The scheme was announced by Federal Minister for Finance and Revenue, Senator Muhammad Aurangzeb, Minister of State for Finance and Railways Bilal Azhar Kayani and Member Federal Board of Revenue (FBR), Hamid Atiq Sarwar at a joint press conference.
Under the scheme, eligible retailers would be able to join a simplified fixed-tax regime by submitting a one-page declaration form and paying tax at the rate of one percent of their declared annual turnover.
Participating shopkeepers would be exempt from Point of Sale (POS) requirements, routine tax audits and withholding agent obligations, while withholding taxes already deducted through utility bills and other sources would be adjustable against their tax liability.
The scheme also envisages a special compliance identification plate carrying a QR code to facilitate verification and protect registered retailers from unnecessary inspections.
Speaking on the occasion, minister Aurangzeb said, the newly scheme for small shopkeepers would help broaden the tax base, ensure a fairer tax system and support the government’s transition from economic recovery to sustainable economic development.
He said, Pakistan had made significant progress in economic recovery, enabling it to withstand recent challenges, including flood-related expenditures and the impact of the ongoing Middle East conflict on oil import bills.
Aurangzeb stressed the need to make the tax system fair, balanced and sustainable, noting that the government had already undertaken a series of reforms in this regard.
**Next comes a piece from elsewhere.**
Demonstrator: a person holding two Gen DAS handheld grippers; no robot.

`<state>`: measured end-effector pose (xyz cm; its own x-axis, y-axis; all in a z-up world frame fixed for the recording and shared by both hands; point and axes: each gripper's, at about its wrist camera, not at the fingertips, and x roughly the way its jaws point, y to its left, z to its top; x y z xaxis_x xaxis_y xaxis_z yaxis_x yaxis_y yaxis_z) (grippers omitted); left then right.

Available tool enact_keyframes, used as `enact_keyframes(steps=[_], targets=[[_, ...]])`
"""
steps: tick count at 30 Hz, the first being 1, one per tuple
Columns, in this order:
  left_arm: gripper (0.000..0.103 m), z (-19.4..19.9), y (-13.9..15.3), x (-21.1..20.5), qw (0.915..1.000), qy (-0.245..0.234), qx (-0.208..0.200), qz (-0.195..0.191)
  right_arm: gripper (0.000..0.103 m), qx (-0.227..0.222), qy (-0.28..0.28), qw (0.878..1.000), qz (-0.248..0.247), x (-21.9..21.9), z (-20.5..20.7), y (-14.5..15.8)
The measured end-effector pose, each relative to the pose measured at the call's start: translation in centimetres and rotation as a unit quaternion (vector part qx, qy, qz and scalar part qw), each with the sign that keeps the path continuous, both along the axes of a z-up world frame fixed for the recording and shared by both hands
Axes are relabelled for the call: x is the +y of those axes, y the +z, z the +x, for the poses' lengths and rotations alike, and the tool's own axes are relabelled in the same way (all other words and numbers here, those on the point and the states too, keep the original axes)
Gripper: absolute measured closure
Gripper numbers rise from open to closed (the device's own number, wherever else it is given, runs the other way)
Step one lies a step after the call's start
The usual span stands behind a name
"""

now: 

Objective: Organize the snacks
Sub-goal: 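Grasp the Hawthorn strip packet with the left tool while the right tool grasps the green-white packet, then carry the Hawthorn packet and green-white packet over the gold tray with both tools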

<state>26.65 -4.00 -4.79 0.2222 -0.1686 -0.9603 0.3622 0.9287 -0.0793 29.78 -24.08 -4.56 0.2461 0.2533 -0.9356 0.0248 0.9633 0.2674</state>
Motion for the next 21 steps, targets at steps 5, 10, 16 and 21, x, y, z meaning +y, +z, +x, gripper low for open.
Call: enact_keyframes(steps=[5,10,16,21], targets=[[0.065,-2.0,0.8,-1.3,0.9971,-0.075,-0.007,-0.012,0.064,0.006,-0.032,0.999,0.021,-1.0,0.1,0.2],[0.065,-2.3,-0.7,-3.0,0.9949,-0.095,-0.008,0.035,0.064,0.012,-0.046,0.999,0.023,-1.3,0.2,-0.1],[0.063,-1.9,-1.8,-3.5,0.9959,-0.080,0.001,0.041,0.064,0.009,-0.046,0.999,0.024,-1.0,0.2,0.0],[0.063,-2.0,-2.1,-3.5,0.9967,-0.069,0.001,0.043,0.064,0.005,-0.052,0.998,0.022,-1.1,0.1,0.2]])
He said further details of technology-driven tax reforms, including the use of artificial intelligence, would be presented in Parliament next week.
Aurangzeb said the government’s objective was not merely to increase tax rates but to expand the tax net so that the burden on already documented sectors, particularly the corporate sector and salaried class, could be reduced and distributed more equitably.
He said the newly introduced scheme targeted the country’s small shopkeepers, a segment comprising an estimated 3 to 4 million retailers, who play an important role in the economy and society. He said, it would contribute significantly to broadening the tax base and bringing previously under-taxed segments into the formal tax system.
Elaborating on details of the tax facilitation scheme, Minister of State For Finance, Bilal Azhar Kiyani said, the scheme would apply to shopkeepers whose annual turnover or sales were less than or equal to Rs200 million.
Under the scheme, eligible retailers would be required to submit a simple one-page declaration form, available in Urdu, Pashto, Sindhi and Balochi languages, and pay a fixed tax equivalent to one percent of their declared turnover.
The minister said withholding taxes already deducted through electricity bills, telephone bills, mobile phone bills and other sources would be adjustable against the fixed tax liability.
However, every participant would be required to deposit a minimum of Rs25,000 at the time of filing the form, irrespective of the amount of withholding tax already deducted, adding the scheme was optional and shopkeepers would have the choice either to join the new fixed tax regime or remain under the normal taxation system.
Kayani said shopkeepers opting for the scheme would receive a special FBR-issued plate displaying the name of the shopkeeper, the shop’s NTN number and the relevant tax year. The plate would also indicate that the retailer was tax-compliant under the scheme and would contain a QR code for verification purposes.
He said FBR officials would be required to scan the QR code before taking any action regarding a participating shop and, if the plate was found valid, they would not be allowed to enter the premises for routine FBR-related inspections.
The minister said participants in the scheme would generally be exempt from tax audits. In exceptional cases where an audit became necessary, it would only be conducted after consultation with, or intimation to, a notified committee comprising representatives of traders’ organizations.
He said another major incentive under the scheme was exemption from FBR’s Point of Sale (POS) requirements, adding that participating retailers would also not be required to act as withholding agents.
Bilal Azhar Kayani said both non-filers and existing filers could avail themselves of the scheme. However, existing filers would be eligible only if their turnover had not exceeded Rs200 million in any of the last three years and if they paid at least the same amount of tax as paid in the previous year.
He said shopkeepers who neither joined the fixed tax scheme nor filed returns under the normal tax regime would face penalties of Rs10,000 in the first month, Rs25,000 in the second month and Rs50,000 in the third month.
The minister said the scheme, including its simplified filing form and compliance plate, had been finalized after consultations with traders’ bodies and reflected the government’s commitment to addressing the concerns of small retailers.  He, however, clarified that Street vendors and pushcart operators are exempted from scheme.
On the occasion, senior FBR Member said the tax facilitation scheme had been designed specifically for small retailers and was expected to bring millions of small shopkeepers into the tax net while ensuring a more equitable distribution of the tax burden.
He said the scheme would benefit a vast segment of small traders operating across the country, particularly in smaller cities and towns, who had remained outside the formal tax system.
The FBR member said that while approximately 440,000 shopkeepers were currently documented, the potential pool of small retailers eligible for the scheme was significantly larger, estimated at around 3.5 million to 4 million businesses.